The 44-year-old California native is a study in contrasts. He looks like a thin Dwight Schrute, speaks like a schoolteacher, and plays the sax like a mixed martial artist. He and his quartet -- which included pianist Taylor Eigsti, bassist Scott Colley, and drummer Antonio Sanchez -- have one speed, one gear: go.

McCaslin, who went to Berklee on a full scholarship and joined Gary Burton's quartet while still in school, commands great respect among jazz musicians but is relatively unknown even among jazz aficionados. That ought to change, and it ought to change this year. "Perpetual Motion," his new acoustic-electric album, is in the early running for best-of-2011 lists.

Most of Wednesday's set was drawn from the disc, including the full-throttle opener, "Five Hands Down." Neck muscles bulging, McCaslin started with a warm, supple tone that exuded power and confidence, and evolved into furious circular runs and hot, violent outbursts. Sanchez egged him on -- and did all night -- with crisp, aggressive drumming. Eigsti, a 26-year-old wunderkind, is perfectly cast in this group. When McCaslin laid out, Eigsti took his place, turning in ridiculously challenging improvisations that set both hands blazing up the keyboard and crashing down with thick staccato chords.

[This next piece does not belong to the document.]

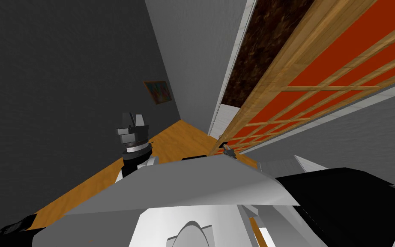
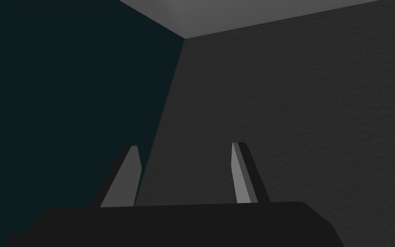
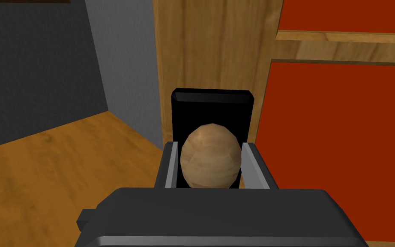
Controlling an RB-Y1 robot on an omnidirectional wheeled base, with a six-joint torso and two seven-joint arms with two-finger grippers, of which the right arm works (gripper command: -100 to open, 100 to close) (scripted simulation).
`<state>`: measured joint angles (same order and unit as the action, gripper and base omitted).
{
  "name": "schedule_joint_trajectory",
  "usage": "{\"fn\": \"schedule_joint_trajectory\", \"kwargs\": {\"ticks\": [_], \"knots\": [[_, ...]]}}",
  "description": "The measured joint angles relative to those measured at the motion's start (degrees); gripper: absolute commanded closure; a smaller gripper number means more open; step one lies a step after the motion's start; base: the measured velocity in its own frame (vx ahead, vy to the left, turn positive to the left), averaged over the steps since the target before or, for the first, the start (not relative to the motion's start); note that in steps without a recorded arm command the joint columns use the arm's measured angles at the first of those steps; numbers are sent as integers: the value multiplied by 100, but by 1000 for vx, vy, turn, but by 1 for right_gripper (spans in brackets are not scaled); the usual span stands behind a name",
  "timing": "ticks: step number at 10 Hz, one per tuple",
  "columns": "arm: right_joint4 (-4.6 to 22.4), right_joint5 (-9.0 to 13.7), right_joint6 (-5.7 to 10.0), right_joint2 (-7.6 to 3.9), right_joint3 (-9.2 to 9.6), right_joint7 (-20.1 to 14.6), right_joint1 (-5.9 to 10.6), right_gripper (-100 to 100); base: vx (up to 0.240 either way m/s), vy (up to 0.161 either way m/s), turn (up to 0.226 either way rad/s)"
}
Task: Pull the door open
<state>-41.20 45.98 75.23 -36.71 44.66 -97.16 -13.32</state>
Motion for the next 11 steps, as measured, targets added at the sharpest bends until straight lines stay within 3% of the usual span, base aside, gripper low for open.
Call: {"fn": "schedule_joint_trajectory", "kwargs": {"ticks": [11], "knots": [[365,-68,209,-18,194,-254,167,100,-193,-52,135]]}}
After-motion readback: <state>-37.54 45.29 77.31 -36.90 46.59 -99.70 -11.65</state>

"Energy Generation," McCaslin's ode to Tower of Power, may have presented itself as a fat slab of acoustic funk, but complexity hid beneath the simple structure. Sanchez played in everything from straight time to triple time, and served up polyrhythms and anti-rhythms when he soloed. Two songs later, McCaslin popped and squawked on a long sax-and-drums intro that had the two musicians playing against time until McCaslin resolved the tension by unleashing an angry litany of notes. Then he announced that the song, "Claire," was written for his baby daughter. "My daughter's got some energy, man," he said. "There are no ballads in our house."

It was radical. With fire-breathing fists, he deployed his ordnance to the ground. Indeed, he was bi-winning.